The experiments included injecting American prisoners with bubonic plague.
The Americans have since been accused of protecting Shiro and his subordinates in return for getting the results of the experiments.
On the whole, MacArthur and the Americans were agreeably surprised by Japanese acceptance of the trials.
Indeed, there were some who were horrified by the atrocities the trials revealed.
In December 1947 the monthly magazine Van caustically commented:
‘When those war advocates now called “war criminals” first appeared on the stage, we welcomed them with loud applause.
When they fell, we followed along and spat on them.
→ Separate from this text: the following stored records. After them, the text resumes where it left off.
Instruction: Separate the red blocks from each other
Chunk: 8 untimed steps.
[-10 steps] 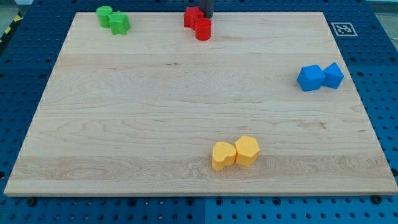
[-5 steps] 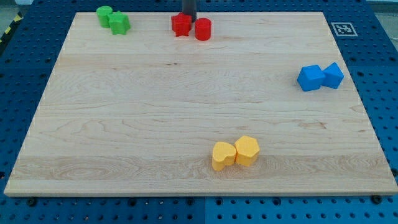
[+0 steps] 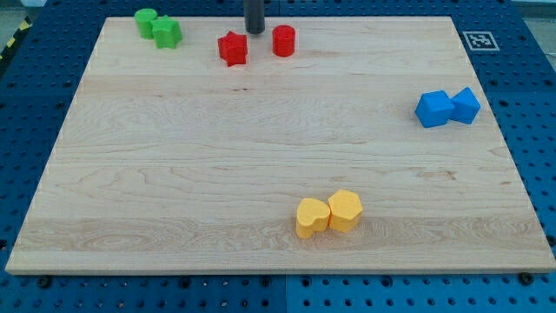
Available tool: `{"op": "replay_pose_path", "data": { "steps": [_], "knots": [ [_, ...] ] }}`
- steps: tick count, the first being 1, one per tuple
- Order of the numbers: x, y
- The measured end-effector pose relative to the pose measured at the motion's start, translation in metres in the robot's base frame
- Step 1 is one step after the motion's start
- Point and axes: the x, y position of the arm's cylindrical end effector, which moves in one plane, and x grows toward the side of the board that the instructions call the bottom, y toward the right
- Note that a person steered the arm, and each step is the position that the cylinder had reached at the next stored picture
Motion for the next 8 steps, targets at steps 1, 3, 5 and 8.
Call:
{"op": "replay_pose_path", "data": {
  "steps": [1, 3, 5, 8],
  "knots": [
    [0.001, 0.026],
    [0.016, 0.054],
    [0.018, 0.037],
    [0.016, 0.022]
  ]
}}
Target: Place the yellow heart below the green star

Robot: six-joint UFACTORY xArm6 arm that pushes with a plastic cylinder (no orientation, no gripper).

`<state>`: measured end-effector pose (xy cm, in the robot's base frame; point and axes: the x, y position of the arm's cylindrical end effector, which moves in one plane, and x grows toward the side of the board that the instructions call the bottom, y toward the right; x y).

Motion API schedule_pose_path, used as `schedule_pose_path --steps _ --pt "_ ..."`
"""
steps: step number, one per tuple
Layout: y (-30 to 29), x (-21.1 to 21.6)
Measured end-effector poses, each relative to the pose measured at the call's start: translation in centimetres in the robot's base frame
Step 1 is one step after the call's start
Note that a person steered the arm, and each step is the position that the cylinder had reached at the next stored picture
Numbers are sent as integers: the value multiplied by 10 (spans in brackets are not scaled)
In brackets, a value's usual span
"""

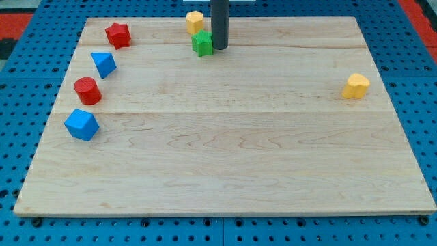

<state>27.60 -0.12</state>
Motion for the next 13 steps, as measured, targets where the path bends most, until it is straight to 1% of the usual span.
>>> schedule_pose_path --steps 1,2,3,4,5,6,7,8,9,10,11,12,13 --pt "-36 0" --pt "15 1" --pt "139 1" --pt "274 15" --pt "336 75" --pt "250 139" --pt "118 179" --pt "149 183" --pt "241 186" --pt "226 143" --pt "157 143" --pt "123 137" --pt "207 129"
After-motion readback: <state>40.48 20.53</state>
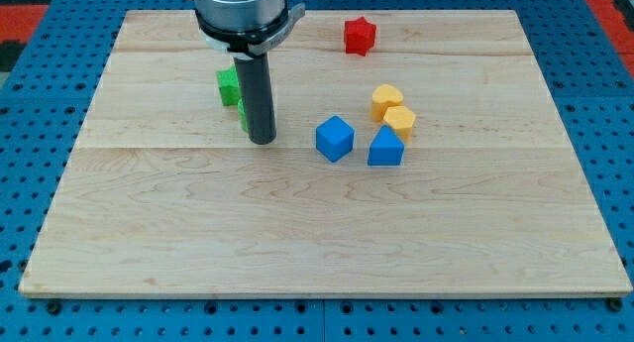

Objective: Place the green blocks diagonal to the each other

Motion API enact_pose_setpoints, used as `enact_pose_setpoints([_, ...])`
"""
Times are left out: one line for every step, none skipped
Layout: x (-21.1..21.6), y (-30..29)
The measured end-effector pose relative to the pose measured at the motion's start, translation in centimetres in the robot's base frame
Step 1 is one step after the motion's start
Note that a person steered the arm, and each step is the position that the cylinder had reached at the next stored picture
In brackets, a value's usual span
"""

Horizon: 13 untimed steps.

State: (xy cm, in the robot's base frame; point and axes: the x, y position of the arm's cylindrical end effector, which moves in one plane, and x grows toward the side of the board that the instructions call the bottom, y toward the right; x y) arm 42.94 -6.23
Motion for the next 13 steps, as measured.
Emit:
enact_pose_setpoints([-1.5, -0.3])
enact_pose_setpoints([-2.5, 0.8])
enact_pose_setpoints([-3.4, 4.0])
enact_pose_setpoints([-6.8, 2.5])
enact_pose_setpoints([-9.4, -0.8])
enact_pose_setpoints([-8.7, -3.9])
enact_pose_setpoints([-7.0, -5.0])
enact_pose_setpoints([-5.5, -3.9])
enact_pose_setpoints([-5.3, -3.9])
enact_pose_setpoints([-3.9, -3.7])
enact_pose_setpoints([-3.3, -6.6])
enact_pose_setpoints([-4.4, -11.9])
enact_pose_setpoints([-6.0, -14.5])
And now we have virtually forgotten about them.’
In the end, Tojo was found guilty on various counts of waging wars of aggression,
in violation of international law and of ordering inhumane treatment of prisoners of war and others.
He and six other defendants were sentenced to death and the rest to prison sentences.
Many others were tried in other proceedings and either executed or imprisoned.
MacArthur declined to commute the death sentences, a decision he found very difficult to make,
and Tojo and the six others were hanged in the Sugamo Prison.
On the scaffold they wore American army work clothes with no insignia of any sort.
It was a few days before Tojo’s sixty-fourth birthday.
His remains were buried in the Yasukuni Shrine with those of more than two million Japanese war dead,
including more than 1,000 convicted war criminals.
Visits to the shrine by Japanese Prime Ministers and leading politicians still cause controversy.
The Sugamo Prison was demolished in the 1970s and all that is left of it is a stone inscribed in Japanese with the words, ‘Pray for eternal peace’.